If Miliband continues to dither on Syria, he may go down in history as Labour’s John Major

According to the dictum attributed to Edmund Burke, all that is necessary for the triumph of evil is that good men do nothing. Yet evil will triumph even more easily if good men help the evil-doers. In the Syrian civil war, with more than 80,000 dead and no end in sight, that is what the European Union has been doing, by upholding an arms embargo on the supply of weapons to all sides.

According to the dictum attributed to Edmund Burke, all that is necessary for the triumph of evil is that good men do nothing. Yet evil will triumph even more easily if good men help the evil-doers. In the Syrian civil war, with more than 80,000 dead and no end in sight, that is what the European Union has been doing, by upholding an arms embargo on the supply of weapons to all sides.

This in practice assists Bashar al-Assad’s dictatorship; freezing in place its military superiority over the poorly armed Free Syrian Army, and enabling the dictatorship better to massacre its own citizens. FSA soldiers, demoralized by their shortage of arms, have been responding by defecting to the relatively well-equipped Islamist militia Jabhat al-Nusra, whose leader Abu Mohammed al-Jolani had pledged loyalty to al-Qaeda.

Meanwhile, Iran systematically violates the arms embargo by sending arms to its Syrian ally.

To its credit, David Cameron’s Britain has, along with France, been the member of the Western alliance readiest to push for a change in the latter’s lacklustre Syrian policy. But it has long been frustrated by the reluctance and foot-dragging of Barack Obama – the US’s most conservative president, in foreign affairs, since the first George Bush. Also by its EU partners, especially Germany, which has for years based its foreign policy on friendship with Vladimir Putin’s Russia, which in turn is Assad’s principal foreign ally after Iran.

The fiasco of the West’s policy is reminiscent of the earlier fiasco over Bosnia in 1992-95. Then, the West maintained an arms embargo that worked in favour of Slobodan Milosevic’s Serbia and Radovan Karadzic’s Bosnian Serb rebels. As with Syria today, so over Bosnia then, the justification was that lifting the arms embargo would undermine the pursuit of a negotiated settlement. Britain’s then foreign secretary, Douglas Hurd, infamously claimed that it would create a ‘level killing field’.

So the West maintained a killing field that was tilted in favour of Milosevic and Karadzic, and pursued a string of negotiations and peace plans. The result? In July 1995, Karadzic’s Bosnian Serb forces conquered the enclave of Srebrenica, supposedly a UN ‘safe area’, and carried out a genocidal massacre of over 8,000 Bosnian Muslims.

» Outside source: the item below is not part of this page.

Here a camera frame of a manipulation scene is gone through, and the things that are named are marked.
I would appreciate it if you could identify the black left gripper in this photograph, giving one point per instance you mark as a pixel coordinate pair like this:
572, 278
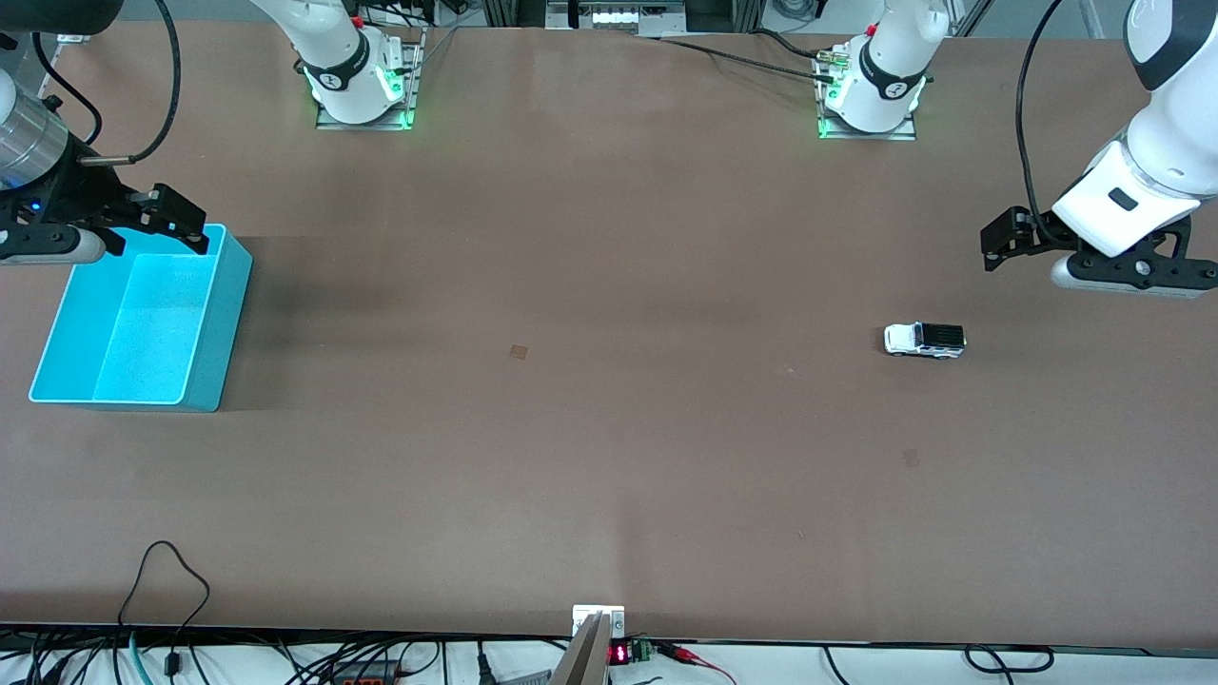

However, things could have been worse: at least the Labour opposition at the time was not calling for a still more extreme conservative-realist policy, though some Labour ‘left-wingers’ such as Tony Benn and Dennis Skinner were. Now, however, even though the US has apparently come round to the idea of lifting the embargo and German resistance has softened, Labour has joined with the hardline pro-embargo bloc of EU states to help obstruct the policy.

Labour’s shadow foreign secretary Douglas Alexander has stated: “For months Labour has expressed real concern about the risks involved in sending British arms to Syria’s opposition forces not least because vital questions about their end-use remain unanswered.”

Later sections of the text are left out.